_Task prompt_
Write again exactly the lines in the listing below, starting at the line with "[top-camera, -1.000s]" and ending at the line with "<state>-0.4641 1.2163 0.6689", both included. Pictures are not copied.

***

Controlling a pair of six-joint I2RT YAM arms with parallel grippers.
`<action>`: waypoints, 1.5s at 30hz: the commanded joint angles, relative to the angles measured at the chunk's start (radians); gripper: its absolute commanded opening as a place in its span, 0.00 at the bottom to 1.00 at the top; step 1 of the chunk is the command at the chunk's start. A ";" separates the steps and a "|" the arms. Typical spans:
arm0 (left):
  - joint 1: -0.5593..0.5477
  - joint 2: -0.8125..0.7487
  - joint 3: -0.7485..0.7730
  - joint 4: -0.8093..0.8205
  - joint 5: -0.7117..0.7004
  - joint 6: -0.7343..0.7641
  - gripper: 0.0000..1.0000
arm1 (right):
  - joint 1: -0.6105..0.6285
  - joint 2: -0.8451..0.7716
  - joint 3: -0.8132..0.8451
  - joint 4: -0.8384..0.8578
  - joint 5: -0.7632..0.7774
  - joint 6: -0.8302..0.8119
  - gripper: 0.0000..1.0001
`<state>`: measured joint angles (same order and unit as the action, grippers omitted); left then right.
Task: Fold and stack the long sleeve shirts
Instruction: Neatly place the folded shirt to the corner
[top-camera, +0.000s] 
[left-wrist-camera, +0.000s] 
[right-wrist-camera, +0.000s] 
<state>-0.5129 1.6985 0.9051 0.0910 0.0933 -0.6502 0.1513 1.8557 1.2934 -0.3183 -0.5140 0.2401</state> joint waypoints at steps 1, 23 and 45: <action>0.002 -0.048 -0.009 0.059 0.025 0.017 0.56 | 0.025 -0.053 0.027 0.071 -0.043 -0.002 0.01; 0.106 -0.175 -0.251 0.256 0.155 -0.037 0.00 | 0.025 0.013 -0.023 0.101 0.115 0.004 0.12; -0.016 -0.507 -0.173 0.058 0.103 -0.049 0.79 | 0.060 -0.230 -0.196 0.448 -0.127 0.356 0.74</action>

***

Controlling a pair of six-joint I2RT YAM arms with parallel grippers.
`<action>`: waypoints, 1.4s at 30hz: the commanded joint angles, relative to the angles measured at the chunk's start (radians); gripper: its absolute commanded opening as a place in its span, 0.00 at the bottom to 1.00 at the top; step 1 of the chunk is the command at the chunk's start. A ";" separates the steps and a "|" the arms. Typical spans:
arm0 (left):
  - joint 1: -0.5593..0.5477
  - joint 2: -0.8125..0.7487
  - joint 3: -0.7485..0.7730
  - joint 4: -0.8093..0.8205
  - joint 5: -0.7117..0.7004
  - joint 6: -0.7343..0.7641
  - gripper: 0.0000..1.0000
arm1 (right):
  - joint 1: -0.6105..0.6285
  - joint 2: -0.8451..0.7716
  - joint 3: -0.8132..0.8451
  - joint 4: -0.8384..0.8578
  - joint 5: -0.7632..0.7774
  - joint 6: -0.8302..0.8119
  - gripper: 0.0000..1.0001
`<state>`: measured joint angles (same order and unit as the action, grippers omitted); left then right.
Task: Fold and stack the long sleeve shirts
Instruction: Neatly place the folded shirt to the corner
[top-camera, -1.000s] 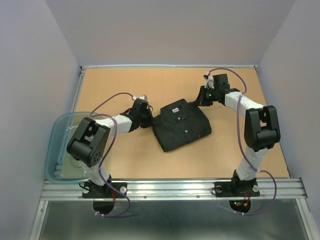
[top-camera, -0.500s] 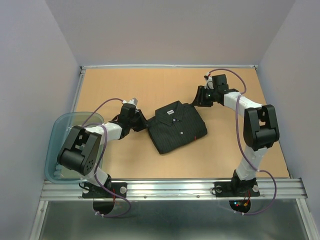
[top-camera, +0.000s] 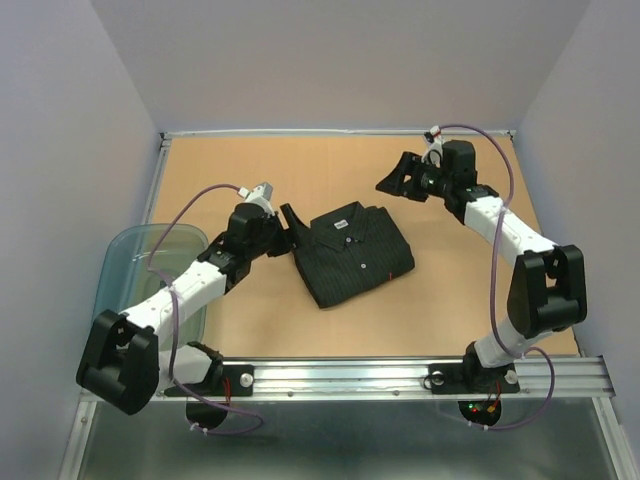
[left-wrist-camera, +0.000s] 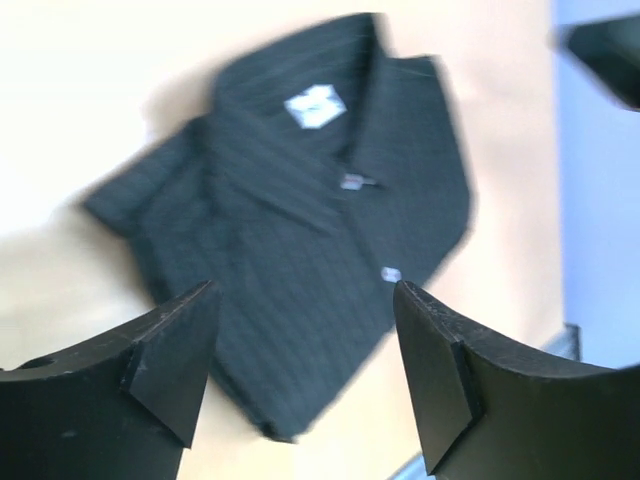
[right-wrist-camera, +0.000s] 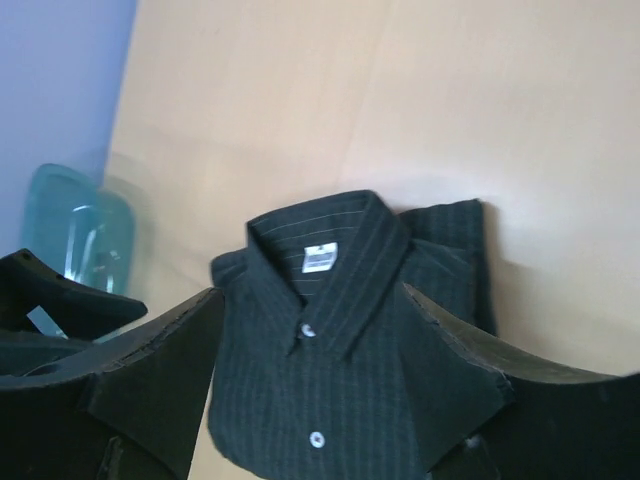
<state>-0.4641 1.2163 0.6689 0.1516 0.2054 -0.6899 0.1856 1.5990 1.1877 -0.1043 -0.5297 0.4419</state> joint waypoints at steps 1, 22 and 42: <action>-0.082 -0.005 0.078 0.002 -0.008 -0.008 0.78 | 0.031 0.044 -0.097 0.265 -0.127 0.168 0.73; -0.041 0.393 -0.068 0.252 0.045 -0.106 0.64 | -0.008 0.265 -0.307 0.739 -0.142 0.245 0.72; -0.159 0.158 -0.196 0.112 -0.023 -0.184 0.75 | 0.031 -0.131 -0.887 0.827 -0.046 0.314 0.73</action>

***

_Solution to this task_
[top-camera, -1.000s] 
[top-camera, -0.500s] 
[top-camera, +0.000s] 
[left-wrist-camera, +0.000s] 
[right-wrist-camera, +0.000s] 
<state>-0.4641 1.2163 0.6689 0.1516 0.2054 -0.6899 0.1856 1.5990 1.1877 -0.1043 -0.5297 0.4419</state> joint waypoints at steps 1, 22 and 42: <action>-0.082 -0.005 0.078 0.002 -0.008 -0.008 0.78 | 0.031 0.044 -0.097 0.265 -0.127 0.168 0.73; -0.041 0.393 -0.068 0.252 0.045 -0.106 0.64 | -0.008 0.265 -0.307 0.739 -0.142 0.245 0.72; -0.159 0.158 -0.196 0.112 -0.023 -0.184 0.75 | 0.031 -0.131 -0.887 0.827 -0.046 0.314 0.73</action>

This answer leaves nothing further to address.